Action item:
Print the listing below again from the line that contains "Find white wrist" onward, keeping every line exact and leaving out the lines before it.

*** Opening of Supplied data ***

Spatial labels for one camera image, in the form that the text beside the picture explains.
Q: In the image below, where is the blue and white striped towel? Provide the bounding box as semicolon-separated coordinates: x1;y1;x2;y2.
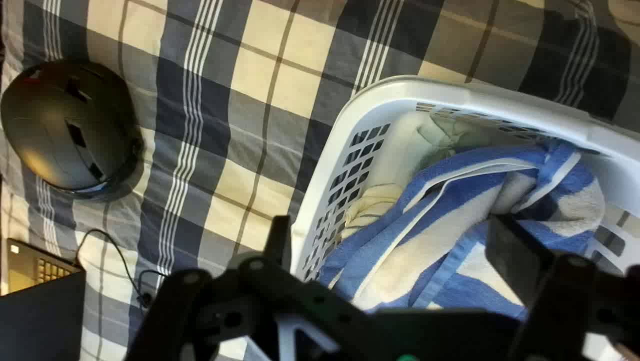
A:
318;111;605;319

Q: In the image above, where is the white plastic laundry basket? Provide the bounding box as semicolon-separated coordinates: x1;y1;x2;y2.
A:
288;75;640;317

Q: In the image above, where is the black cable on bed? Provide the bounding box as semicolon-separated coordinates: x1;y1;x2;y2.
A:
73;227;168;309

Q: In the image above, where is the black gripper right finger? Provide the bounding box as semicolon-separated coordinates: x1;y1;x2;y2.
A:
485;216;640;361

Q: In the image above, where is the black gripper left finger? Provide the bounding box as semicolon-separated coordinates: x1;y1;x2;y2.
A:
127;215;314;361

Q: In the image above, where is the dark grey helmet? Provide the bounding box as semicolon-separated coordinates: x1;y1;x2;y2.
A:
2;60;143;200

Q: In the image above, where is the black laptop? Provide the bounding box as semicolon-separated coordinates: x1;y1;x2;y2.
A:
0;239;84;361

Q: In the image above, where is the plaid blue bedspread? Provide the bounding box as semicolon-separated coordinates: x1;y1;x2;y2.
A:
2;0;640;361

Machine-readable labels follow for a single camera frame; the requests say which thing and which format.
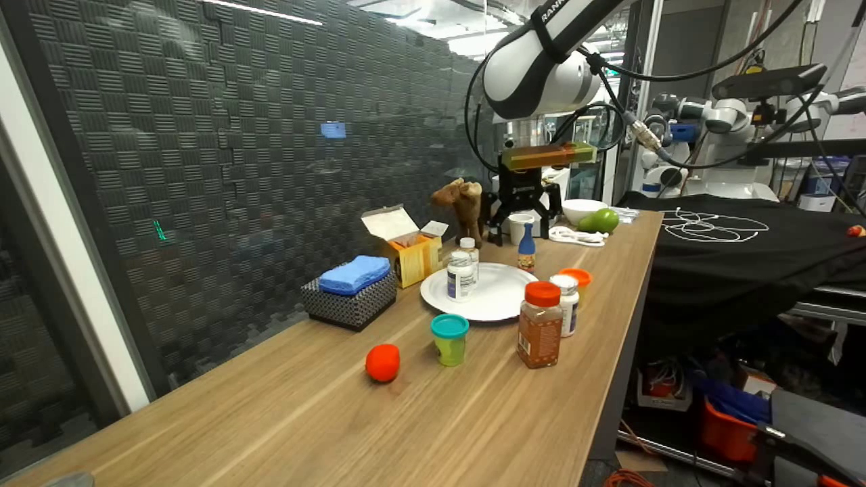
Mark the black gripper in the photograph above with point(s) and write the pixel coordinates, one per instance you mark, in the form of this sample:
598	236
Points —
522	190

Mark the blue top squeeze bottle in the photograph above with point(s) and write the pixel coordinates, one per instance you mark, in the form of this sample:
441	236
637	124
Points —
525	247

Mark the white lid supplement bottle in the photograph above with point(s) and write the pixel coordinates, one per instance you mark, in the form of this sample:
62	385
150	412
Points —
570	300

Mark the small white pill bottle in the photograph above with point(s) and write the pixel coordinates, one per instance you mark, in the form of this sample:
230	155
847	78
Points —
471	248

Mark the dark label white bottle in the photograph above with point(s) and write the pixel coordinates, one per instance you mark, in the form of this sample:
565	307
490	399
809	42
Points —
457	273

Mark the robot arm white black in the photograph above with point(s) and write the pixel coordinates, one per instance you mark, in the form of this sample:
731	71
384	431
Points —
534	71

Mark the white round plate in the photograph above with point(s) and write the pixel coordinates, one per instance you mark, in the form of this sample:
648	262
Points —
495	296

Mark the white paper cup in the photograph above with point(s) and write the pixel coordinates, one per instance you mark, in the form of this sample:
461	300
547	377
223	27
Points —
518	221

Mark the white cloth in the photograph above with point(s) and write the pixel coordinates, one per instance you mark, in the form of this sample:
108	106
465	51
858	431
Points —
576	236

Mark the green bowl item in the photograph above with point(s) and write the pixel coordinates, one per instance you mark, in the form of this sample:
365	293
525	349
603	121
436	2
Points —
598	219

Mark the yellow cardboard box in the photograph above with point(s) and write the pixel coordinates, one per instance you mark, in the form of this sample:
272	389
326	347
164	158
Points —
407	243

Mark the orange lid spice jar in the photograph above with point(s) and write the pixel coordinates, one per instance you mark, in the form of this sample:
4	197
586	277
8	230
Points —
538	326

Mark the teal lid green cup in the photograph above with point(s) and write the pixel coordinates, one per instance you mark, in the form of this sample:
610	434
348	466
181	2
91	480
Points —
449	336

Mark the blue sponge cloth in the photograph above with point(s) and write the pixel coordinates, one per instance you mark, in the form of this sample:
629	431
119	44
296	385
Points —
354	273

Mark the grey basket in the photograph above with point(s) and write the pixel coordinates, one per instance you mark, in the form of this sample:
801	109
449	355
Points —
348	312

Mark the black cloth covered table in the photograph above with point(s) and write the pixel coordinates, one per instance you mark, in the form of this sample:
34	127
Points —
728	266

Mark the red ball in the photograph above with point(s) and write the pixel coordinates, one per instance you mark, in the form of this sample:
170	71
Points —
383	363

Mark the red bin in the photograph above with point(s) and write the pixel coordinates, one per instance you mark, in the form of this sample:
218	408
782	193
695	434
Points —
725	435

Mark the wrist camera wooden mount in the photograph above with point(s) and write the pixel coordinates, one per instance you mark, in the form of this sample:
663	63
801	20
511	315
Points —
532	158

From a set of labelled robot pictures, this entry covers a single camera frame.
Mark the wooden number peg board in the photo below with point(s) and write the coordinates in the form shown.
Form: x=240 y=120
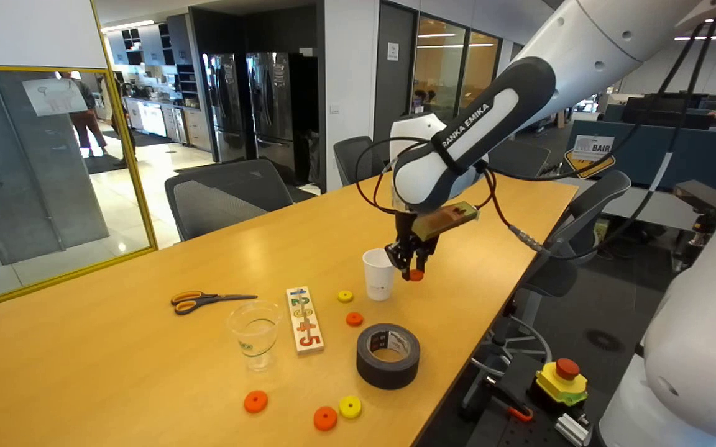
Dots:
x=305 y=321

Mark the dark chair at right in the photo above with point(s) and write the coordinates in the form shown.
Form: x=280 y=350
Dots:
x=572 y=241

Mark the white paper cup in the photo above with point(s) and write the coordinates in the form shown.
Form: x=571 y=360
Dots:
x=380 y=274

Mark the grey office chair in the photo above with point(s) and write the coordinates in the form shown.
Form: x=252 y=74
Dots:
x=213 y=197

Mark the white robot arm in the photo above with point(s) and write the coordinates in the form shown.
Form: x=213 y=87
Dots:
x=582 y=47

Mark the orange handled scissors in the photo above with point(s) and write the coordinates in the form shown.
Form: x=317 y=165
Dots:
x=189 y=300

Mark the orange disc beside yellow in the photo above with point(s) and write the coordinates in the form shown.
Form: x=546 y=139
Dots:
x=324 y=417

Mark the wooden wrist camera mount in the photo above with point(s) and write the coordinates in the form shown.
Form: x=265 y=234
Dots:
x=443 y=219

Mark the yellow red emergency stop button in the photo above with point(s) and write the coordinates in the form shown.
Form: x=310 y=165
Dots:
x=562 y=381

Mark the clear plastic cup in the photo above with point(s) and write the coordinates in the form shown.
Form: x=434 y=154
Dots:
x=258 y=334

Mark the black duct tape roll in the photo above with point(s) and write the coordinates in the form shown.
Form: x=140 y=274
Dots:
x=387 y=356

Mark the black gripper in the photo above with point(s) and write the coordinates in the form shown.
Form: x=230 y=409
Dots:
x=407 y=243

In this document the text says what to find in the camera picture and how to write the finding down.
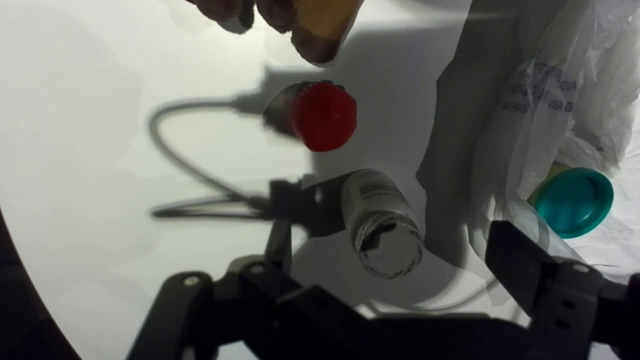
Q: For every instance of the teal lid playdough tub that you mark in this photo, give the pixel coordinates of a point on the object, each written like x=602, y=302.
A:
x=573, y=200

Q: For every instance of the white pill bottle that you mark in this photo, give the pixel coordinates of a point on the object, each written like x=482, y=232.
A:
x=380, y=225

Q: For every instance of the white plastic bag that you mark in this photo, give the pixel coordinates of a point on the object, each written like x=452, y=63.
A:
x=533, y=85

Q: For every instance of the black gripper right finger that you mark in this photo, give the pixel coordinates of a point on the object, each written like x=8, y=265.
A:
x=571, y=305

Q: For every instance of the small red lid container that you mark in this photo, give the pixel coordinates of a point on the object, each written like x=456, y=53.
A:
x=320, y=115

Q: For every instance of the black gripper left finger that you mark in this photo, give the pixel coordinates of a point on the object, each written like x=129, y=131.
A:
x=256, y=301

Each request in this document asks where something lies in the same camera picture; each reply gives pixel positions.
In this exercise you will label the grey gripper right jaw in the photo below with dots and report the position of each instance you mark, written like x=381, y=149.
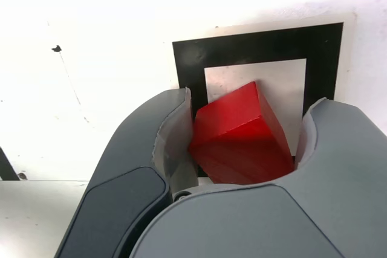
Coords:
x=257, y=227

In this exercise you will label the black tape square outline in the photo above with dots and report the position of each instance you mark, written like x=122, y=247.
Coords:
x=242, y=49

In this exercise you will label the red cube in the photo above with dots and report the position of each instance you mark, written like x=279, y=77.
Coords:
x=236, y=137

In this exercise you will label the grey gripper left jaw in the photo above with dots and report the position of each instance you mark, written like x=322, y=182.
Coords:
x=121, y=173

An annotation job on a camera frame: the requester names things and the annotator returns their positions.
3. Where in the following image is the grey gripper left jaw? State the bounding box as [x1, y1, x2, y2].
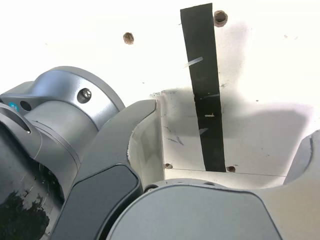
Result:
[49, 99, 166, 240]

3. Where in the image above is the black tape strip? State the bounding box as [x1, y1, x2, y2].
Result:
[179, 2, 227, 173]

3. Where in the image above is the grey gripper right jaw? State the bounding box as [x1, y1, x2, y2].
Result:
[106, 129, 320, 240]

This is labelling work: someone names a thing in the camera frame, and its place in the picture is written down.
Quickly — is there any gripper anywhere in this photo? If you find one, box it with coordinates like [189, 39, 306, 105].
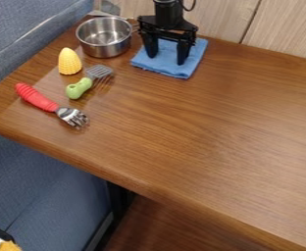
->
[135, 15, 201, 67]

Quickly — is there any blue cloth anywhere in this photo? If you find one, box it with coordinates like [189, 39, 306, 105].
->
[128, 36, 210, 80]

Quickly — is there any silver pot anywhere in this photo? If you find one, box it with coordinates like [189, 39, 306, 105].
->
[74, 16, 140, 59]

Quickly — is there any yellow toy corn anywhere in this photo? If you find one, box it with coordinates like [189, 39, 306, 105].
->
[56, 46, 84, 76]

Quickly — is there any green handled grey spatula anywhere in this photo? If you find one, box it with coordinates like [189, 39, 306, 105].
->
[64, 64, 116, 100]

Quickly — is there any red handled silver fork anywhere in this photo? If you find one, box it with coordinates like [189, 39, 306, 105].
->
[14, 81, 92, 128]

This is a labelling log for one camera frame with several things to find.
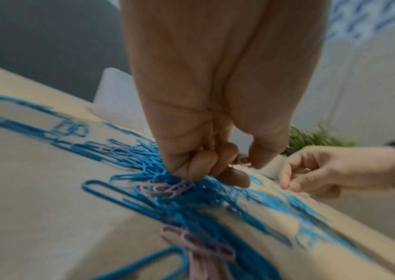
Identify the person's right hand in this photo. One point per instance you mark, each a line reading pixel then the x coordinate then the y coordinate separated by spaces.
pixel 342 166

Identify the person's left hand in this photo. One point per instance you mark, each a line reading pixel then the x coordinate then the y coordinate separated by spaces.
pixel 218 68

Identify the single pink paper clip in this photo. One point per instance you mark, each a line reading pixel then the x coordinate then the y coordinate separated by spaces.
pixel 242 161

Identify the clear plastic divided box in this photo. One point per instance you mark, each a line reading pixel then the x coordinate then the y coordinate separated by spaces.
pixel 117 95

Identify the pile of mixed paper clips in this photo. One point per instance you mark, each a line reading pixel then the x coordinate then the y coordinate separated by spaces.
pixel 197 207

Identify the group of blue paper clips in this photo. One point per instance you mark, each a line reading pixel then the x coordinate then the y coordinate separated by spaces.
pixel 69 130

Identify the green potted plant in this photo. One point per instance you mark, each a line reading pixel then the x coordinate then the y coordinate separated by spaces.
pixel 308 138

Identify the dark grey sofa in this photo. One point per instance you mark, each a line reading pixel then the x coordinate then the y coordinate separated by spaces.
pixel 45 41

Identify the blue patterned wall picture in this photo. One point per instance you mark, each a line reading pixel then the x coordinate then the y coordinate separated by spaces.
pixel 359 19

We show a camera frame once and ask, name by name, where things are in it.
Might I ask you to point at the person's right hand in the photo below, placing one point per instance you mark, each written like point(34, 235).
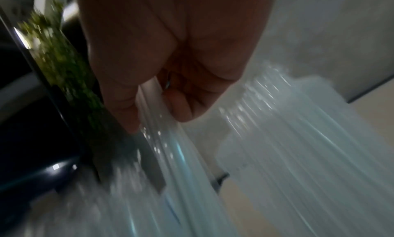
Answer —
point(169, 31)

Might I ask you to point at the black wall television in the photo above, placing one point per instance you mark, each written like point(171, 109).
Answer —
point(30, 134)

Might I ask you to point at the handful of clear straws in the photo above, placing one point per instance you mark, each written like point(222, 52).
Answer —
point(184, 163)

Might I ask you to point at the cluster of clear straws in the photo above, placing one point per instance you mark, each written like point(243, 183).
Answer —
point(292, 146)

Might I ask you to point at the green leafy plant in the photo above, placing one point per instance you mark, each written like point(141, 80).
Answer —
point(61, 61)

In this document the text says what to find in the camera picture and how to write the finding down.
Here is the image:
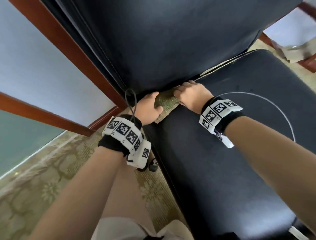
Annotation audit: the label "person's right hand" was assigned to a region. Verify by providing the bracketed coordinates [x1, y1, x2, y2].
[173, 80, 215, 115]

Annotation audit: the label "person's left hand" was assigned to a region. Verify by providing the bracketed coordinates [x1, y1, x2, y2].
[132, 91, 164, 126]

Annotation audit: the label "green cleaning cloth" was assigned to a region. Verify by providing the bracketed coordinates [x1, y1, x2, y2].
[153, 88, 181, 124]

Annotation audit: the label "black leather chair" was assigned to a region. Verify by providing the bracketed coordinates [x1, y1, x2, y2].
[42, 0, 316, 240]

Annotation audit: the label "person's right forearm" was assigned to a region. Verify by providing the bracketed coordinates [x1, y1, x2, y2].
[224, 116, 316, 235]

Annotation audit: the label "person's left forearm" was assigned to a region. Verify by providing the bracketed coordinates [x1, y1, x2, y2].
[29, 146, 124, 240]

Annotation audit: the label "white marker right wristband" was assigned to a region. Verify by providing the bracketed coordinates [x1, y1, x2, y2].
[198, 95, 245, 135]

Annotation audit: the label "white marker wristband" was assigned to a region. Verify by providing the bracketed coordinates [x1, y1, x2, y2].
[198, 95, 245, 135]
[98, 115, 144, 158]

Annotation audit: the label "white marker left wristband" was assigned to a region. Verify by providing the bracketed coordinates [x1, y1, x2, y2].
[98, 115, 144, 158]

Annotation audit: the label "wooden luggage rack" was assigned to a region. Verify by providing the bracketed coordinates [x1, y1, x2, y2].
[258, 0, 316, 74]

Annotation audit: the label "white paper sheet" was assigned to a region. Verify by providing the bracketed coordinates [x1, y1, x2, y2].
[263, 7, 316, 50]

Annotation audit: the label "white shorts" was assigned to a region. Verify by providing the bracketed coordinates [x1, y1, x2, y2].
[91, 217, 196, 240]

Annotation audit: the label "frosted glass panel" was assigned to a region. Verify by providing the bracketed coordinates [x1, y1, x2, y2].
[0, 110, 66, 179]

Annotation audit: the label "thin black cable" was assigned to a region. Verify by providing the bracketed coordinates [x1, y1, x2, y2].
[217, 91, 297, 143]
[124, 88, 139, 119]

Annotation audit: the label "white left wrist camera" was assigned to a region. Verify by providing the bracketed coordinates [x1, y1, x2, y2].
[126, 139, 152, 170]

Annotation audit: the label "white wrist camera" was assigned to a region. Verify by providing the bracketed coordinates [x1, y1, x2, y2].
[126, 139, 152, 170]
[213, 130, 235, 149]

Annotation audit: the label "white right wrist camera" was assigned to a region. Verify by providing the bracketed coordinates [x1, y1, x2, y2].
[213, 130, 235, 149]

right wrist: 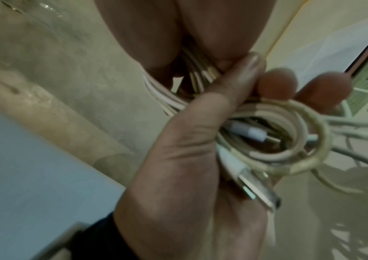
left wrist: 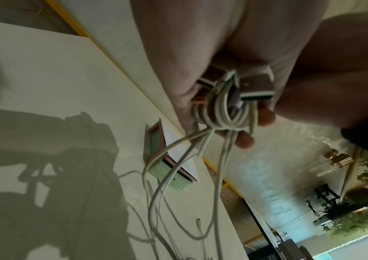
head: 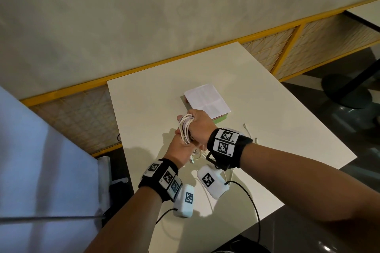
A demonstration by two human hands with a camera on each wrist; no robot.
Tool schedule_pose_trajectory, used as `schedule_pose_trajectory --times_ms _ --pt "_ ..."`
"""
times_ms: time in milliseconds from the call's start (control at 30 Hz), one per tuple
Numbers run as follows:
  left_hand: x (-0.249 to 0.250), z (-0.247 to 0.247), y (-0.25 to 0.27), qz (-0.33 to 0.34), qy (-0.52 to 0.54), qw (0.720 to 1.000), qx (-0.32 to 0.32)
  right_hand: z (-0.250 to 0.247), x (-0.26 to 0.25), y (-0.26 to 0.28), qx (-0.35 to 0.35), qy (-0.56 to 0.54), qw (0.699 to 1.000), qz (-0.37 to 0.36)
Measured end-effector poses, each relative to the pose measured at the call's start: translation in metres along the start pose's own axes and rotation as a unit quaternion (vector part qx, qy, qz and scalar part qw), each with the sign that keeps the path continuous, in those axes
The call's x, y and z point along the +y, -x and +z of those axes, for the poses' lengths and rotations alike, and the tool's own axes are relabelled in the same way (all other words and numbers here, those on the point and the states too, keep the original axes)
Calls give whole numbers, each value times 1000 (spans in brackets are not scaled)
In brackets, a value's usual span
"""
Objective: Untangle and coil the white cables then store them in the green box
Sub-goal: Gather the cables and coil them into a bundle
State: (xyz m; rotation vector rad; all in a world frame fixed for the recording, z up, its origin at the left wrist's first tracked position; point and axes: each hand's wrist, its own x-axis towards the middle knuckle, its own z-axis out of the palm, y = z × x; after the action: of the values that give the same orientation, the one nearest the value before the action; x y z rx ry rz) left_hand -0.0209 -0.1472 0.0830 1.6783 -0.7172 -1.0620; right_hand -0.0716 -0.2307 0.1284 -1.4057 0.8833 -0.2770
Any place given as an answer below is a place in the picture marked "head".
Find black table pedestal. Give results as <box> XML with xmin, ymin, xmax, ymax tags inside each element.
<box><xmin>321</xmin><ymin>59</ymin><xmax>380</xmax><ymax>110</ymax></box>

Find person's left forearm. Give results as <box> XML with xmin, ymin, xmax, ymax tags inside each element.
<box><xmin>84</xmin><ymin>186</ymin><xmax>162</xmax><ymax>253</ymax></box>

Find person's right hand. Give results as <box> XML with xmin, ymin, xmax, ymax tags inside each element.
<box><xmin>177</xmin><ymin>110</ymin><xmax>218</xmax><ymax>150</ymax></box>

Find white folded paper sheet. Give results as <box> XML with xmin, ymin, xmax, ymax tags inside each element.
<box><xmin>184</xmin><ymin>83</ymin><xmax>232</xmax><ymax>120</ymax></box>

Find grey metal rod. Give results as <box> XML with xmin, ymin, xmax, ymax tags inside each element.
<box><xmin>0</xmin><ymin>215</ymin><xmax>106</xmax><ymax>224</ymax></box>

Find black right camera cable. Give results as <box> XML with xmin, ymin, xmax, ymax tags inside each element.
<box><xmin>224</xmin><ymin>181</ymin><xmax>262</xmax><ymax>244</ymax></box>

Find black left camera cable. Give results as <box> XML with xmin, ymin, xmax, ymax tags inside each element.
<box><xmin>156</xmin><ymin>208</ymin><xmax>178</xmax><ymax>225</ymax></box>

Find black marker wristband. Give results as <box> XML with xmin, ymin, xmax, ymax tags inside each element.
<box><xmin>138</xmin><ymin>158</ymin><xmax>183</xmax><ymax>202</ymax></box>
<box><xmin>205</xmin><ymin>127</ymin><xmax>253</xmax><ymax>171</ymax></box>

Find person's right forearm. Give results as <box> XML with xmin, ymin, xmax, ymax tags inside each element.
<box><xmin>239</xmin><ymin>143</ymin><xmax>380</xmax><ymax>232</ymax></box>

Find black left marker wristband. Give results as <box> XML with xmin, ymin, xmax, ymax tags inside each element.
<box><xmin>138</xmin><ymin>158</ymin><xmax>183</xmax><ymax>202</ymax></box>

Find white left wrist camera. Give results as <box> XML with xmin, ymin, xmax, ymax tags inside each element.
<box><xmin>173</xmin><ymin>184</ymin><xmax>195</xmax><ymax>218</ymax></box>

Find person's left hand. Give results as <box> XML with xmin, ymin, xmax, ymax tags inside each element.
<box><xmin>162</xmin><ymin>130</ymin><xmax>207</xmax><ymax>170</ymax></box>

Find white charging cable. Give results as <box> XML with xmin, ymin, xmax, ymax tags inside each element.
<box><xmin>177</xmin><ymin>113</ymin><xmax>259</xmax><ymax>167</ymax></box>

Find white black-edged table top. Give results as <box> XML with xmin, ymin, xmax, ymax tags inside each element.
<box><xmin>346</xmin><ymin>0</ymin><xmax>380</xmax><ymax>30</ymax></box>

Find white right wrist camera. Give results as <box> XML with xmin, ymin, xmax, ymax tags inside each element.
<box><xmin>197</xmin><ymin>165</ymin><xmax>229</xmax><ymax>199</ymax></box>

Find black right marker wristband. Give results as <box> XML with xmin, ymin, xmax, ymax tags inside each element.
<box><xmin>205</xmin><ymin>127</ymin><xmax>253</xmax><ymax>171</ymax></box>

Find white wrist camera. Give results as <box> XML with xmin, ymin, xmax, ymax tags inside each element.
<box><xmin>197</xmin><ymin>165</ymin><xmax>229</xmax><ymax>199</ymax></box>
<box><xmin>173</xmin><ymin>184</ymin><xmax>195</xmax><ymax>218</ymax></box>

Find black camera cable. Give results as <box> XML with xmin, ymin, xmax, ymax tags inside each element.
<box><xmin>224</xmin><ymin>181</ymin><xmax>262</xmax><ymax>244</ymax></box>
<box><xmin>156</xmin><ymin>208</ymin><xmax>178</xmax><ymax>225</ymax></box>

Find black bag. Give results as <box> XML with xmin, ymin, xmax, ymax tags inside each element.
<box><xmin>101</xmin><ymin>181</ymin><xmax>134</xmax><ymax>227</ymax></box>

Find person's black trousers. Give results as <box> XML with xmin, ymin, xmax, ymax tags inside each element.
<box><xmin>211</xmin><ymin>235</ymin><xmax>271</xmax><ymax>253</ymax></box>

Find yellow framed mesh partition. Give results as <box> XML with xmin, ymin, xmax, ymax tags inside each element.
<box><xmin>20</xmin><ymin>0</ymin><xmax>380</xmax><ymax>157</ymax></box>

*** Close of Supplied data ***

Worked solution:
Find white wrist camera. Give results as <box> XML with xmin, ymin, xmax, ymax tags inside each element.
<box><xmin>197</xmin><ymin>165</ymin><xmax>229</xmax><ymax>199</ymax></box>
<box><xmin>173</xmin><ymin>184</ymin><xmax>195</xmax><ymax>218</ymax></box>

Find black camera cable. Give results as <box> XML with xmin, ymin, xmax, ymax tags inside each element.
<box><xmin>224</xmin><ymin>181</ymin><xmax>262</xmax><ymax>244</ymax></box>
<box><xmin>156</xmin><ymin>208</ymin><xmax>178</xmax><ymax>225</ymax></box>

Find black bag. Give results as <box> XML with xmin, ymin, xmax, ymax tags inside each element.
<box><xmin>101</xmin><ymin>181</ymin><xmax>134</xmax><ymax>227</ymax></box>

Find person's black trousers. Give results as <box> XML with xmin, ymin, xmax, ymax tags inside each element.
<box><xmin>211</xmin><ymin>235</ymin><xmax>271</xmax><ymax>253</ymax></box>

Find yellow framed mesh partition. Give results as <box> XML with xmin, ymin, xmax, ymax tags inside each element.
<box><xmin>20</xmin><ymin>0</ymin><xmax>380</xmax><ymax>157</ymax></box>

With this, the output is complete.